Non esiste artista visuale in circolazione come Zia Anger
Non esiste artista come lei che abbia la capacità di cogliere l’invisibile da ciò che abbiamo già visto.
Se confrontassimo l’estetica vintage che impazza nel nostro paese, orientata dalle consuete traiettorie imitative (il “facciamo finta che“), il confronto sarebbe schiacciante.
Quando la Anger realizzava alcuni dei video per Angel Olsen, in particolare Hi-five, raccontava il suo sguardo sulle performance pop degli anni sessanta, quei promo video che rappresentano una delle tante declinazioni del mercato nel rapporto tra audiovisivo e musica, e che tutt’ora vengono recuperate con modalità celebrative, per quel senso di forte attrazione che il passato esercita sull’occhio, da un punto di vista strettamente estetico e formale.
Al contrario, Zia Anger si dichiara sin da subito interessata allo scarto, al vuoto e a quella stessa rigidità che i promo video di sessanta anni fa le sembrano trasmettere. Per questo riesce a spogliarli e ad investirli con una nuova luce.
Si concentra quindi su quel vuoto e invece di considerare quello spazio con il “rispetto” della clonazione filologica, lo attraversa con nuovo stupore, lo desertifica, lo trasforma in una visione acuminatissima sul vuoto e sulla solitudine.
In questo senso, il ritratto, e quindi l’azione, il gesto, la presenza del corpo e del volto, è centrale nella videografia di Zia Anger, fino al bellissimo Siphon, realizzato per Zola Jesus un anno fa e capace di raccontare molto di più dei recenti orpelli teatral-performativi che piacciono tanto alla musicista americana. Sul piano performativo, del resto, aveva imboccato una direzione feroce, opposta a quella attuale della Jesus e molto più potente, sfuttando la riflessione identitaria di Mitzki.
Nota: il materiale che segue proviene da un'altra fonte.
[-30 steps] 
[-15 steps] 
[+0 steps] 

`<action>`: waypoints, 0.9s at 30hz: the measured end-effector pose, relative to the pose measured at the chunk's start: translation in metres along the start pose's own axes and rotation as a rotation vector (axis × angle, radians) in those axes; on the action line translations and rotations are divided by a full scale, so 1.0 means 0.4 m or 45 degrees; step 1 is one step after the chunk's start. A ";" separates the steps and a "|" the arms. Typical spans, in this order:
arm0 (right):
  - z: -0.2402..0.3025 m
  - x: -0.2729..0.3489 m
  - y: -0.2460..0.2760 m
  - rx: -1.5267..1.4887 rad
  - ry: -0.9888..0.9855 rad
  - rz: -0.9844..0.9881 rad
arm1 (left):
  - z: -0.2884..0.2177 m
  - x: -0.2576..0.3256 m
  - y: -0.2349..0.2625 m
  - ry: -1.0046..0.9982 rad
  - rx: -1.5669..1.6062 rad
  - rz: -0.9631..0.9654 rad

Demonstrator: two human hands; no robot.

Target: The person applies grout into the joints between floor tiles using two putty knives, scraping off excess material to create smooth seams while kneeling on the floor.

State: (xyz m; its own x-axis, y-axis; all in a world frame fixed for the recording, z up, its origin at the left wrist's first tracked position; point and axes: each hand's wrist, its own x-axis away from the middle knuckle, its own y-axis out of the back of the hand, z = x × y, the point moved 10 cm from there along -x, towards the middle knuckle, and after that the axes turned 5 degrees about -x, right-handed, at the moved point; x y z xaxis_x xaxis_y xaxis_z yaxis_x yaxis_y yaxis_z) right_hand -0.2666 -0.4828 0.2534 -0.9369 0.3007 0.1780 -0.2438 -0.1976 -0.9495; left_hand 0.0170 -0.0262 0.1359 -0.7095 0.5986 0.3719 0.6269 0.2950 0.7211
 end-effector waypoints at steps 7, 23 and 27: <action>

Se ci si ferma a quello che ha scritto la stampa italiana sul video di Beach House, sostanzialmente copiando e incollando lo statement diffuso da Sub Pop e poi da Pitchfork, sembra che Zia Anger abbia realizzato una fantasia astratta. Punto e basta.
Andiamo per ordine. Il bianco e nero di “Dark Spring” è certamente diverso da quello di Tiniest Seed, il video girato per la Olsen nel 2012, ma ha moltissimi punti di contatto con i modi di elaborazione di un certo immaginario a cui ci ha abituato l’artista visuale americana. Allo spazio performativo chiuso in uno studio, immagine già “mentale” dei promo video storicizzati, se ne sostituisce uno più “definito” in tal senso. “Dark spring” è uno sbocciare di forme e fenomeni luminosi, al confine con i margini negativi dell’immagine, gli stessi che immergono il volto della Olsen nel buio di un limbo fotografico, reinventato a partire dalla memoria di una performance di Peggy Lee.
“Dark spring” è quindi mentale come molti dei video della Anger, ed è una soggettiva impossibile che entra dentro lo spazio domestico come un ladro, per rivelare una nuova epifania a partire dalla persistenza del vuoto, degli oggetti, delle stanze dove il passaggio umano è un’ombra. La forma è ellittica, si apre con lo sbocciare di un fiore filmato in timelapse e si chiude con la morte dello stesso. Entro questo ciclo, gli elementi sono quelli pulviscolari colpiti dalla luce, l’acqua e il fuoco. Ma sopratutto, l’ingresso che consente di uscire dallo spazio domestico è delimitato dal monitor di un computer, una nuova genesi che scatena lo sbocciare di una nuova vita dal grembo oscuro di quella in cui siamo sprofondati.
Organico lo ha definito la Anger. Appunto.
E se questo immaginario si accorda perfettamente con quello optical dei Beach House, la distinzione tra virtuale e reale è assolutamente palindroma in questo viaggio geniale. John Keats e la sua poesia, nell’aria.